Solution Unverified - Updated -

Environment

  • OpenShift Enterprise 1.2, 2.x

Issue

  • When running oo-admin-chk I see that I have more gears in mongo than what I have reported by my nodes, what do I do to resolve this.
    • oo-admin-repair commands do not seem to fix this issue.
# oo-admin-chk
Started at: YYYY-MM-DD HH:MM:SS -0GMT
Time to fetch mongo data: 0.XXXs
Total gears found in mongo: 1
Time to get all gears from nodes: XX.000s
Total gears found on the nodes: 0
Total nodes that responded : X
Check failed.
Gear GEAR_UUID does not exist on any node
Please refer to the oo-admin-repair tool to resolve some of these inconsistencies.
Total time: XX.XXXs
Finished at: YYYY-MM-DD HH:MM:SS -0GMT
  • I also do not see the gear on any of my nodes?

Resolution

  1. To resolve this issue first confirm that the the GEAR with the GEAR_UUID does not exist on any of your nodes (see Diagnostic Steps).
  2. Use oo-app-info script to get the user, and app name from the mongo database.
    # oo-app-info -u GEAR_UUID
  1. Force delete (destroy) the application and gear
    # oo-admin-ctl-app -l USER -a APP_NAME -c force-destroy --gear_uuid GEAR_UUID

Root Cause

The reason you are seeing a gear in mongo that is missing on all nodes is likely because some operation or message was not handled properly (network problem, reboot, etc.) and the broker did not delete the record of a gear that no longer exists ("phantom" gear).

  • These simply need to be cleaned up by an admin from time to time.

The reason why the oo-admin-repair commands --consumed-gears and --ssh-keys do not work is because --consumed-gears is used to fix mismatch in user's consumed gears vs actual gears in mongo. In short it fixes issue related to uses have 10 of 10 consumed gears when only say 5 exists for this user. The --ssh-keys command fixes the mismatch in SSH keys between mongo and on the node for a gear, or makes sure that the ssh keys in mongo are correct and users can ssh into there gears.

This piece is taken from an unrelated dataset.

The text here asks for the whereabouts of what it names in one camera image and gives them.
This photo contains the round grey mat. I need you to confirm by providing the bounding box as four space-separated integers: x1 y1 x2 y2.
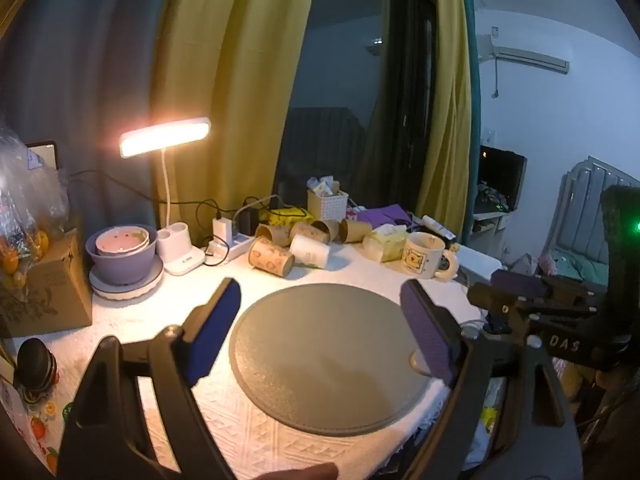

Neither of these commands is designed to assist in situations where mongo records a gear but a node has no record of this.

Diagnostic Steps

  • Confirm that the the GEAR with the GEAR_UUID does not exist on any of your nodes (this should not return any data).
    • Note: you need to give the host name of each of your nodes as a space delimited list.
    for x in node1.domain.com node2.domain.com; do ssh $x ls /var/lib/openshift/; done | grep GEAR_UUID
  • Investigate the node in which the gear should exist and Verify with the mco log (by default /var/log/openshift/log/ruby193-mcollective.log on node) if a destroy or delete was called.
    • If not you could be seeing other issues.